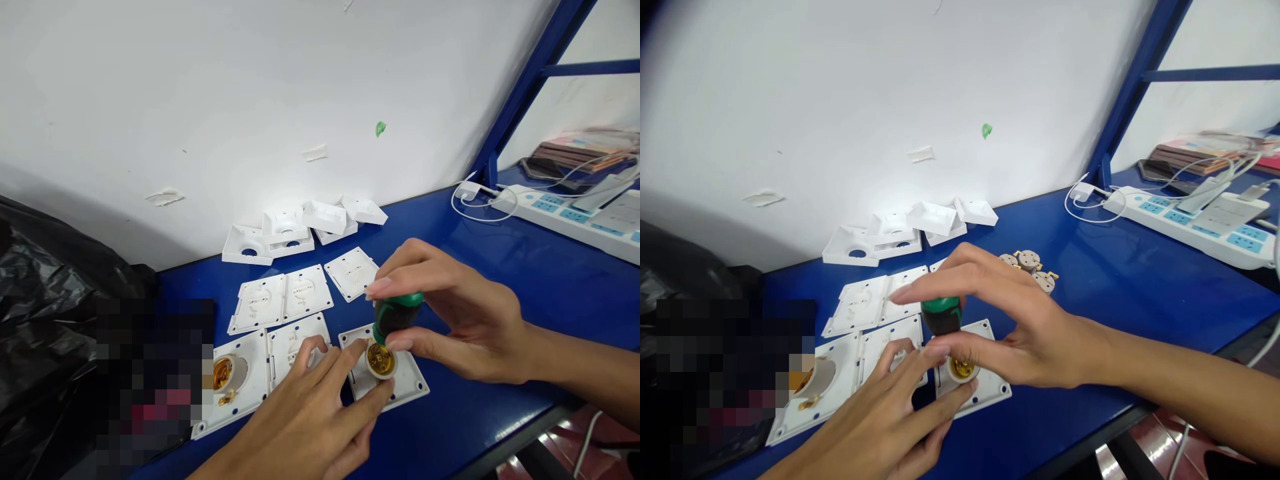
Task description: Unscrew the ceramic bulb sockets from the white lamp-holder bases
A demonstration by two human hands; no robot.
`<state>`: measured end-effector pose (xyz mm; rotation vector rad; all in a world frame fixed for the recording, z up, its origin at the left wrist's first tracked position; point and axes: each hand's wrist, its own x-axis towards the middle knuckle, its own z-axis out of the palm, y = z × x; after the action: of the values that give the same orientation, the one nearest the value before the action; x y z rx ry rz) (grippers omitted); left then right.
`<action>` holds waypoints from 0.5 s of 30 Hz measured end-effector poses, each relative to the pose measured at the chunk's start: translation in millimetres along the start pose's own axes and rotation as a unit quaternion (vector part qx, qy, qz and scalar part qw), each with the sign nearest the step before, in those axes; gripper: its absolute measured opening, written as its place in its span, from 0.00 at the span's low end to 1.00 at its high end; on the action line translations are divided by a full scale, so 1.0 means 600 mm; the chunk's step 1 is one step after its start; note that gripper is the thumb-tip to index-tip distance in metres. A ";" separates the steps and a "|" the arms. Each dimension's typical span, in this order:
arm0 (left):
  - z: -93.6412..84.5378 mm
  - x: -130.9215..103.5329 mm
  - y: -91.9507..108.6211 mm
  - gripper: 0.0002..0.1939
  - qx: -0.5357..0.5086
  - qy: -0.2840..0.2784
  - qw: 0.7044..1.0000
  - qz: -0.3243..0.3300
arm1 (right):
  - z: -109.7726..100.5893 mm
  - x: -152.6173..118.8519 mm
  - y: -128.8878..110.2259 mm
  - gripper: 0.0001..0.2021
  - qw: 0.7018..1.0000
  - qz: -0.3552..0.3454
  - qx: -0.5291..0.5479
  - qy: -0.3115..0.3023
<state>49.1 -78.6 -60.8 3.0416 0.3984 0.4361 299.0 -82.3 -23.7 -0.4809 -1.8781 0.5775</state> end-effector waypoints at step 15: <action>0.001 0.000 0.000 0.21 0.009 0.011 1.000 0.003 | -0.008 0.001 0.001 0.23 0.994 -0.031 -0.098 0.022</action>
<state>49.1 -78.6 -61.2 3.0593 0.3963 0.4693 303.0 -80.4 -22.0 -0.5558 -1.9095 0.3394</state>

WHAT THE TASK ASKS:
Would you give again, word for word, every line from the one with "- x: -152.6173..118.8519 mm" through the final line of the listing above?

WRITTEN REPLY:
  - x: -152.6173..118.8519 mm
  - y: -128.8878..110.2259 mm
  - gripper: 0.0001..0.2021
  - qw: 0.7018..1.0000
  - qz: -0.3552..0.3454
  - qx: -0.5291..0.5479
  - qy: -0.3115..0.3023
<state>49.1 -78.6 -60.8 3.0416 0.3984 0.4361 299.0 -82.3 -23.7 -0.4809 -1.8781 0.5775</state> end-effector waypoints at step 15: <action>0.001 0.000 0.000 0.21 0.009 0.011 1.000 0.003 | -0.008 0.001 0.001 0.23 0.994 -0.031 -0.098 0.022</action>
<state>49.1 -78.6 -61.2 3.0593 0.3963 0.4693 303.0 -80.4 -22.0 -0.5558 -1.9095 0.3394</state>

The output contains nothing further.